▽

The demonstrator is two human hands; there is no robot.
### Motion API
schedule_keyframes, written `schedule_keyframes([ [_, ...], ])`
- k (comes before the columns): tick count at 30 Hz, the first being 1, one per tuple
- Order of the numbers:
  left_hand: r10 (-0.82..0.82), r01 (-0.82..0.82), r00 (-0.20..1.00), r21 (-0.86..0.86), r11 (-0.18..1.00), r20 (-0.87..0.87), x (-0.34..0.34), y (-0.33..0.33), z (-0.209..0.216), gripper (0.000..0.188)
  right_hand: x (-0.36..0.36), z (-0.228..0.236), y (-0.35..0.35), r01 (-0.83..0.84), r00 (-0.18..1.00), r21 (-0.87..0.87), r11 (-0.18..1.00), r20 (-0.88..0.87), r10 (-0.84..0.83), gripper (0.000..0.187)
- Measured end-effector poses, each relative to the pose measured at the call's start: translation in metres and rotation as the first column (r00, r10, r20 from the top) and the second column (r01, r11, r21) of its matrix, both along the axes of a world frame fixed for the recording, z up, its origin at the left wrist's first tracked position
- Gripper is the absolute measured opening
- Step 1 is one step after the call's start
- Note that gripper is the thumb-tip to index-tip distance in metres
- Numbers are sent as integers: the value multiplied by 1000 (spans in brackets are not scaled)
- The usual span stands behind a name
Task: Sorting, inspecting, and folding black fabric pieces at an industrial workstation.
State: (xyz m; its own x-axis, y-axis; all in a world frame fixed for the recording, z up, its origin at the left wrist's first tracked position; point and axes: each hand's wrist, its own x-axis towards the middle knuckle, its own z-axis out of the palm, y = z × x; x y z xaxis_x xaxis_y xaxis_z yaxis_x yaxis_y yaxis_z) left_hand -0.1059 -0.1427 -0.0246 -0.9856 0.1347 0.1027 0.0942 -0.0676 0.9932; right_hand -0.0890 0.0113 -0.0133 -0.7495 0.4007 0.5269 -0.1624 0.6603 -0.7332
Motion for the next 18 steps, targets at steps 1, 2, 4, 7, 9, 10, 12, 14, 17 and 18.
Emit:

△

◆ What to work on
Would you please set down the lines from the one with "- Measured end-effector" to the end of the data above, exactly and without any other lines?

◆ Result of the exercise
- Measured end-effector poses, each relative to the pose measured at the call's start: translation in metres and rotation as the first column (r00, r10, r20 from the top) and the second column (r01, r11, r21) of its matrix, both along the axes of a world frame fixed for the recording, z up, its origin at the left wrist's first tracked position
- Gripper is the absolute measured opening
- Step 1 is one step after the call's start
- Note that gripper is the thumb-tip to index-tip distance in metres
- Numbers are sent as integers: the value multiplied by 1000 (spans in brackets are not scaled)
- The usual span stands behind a name
Task: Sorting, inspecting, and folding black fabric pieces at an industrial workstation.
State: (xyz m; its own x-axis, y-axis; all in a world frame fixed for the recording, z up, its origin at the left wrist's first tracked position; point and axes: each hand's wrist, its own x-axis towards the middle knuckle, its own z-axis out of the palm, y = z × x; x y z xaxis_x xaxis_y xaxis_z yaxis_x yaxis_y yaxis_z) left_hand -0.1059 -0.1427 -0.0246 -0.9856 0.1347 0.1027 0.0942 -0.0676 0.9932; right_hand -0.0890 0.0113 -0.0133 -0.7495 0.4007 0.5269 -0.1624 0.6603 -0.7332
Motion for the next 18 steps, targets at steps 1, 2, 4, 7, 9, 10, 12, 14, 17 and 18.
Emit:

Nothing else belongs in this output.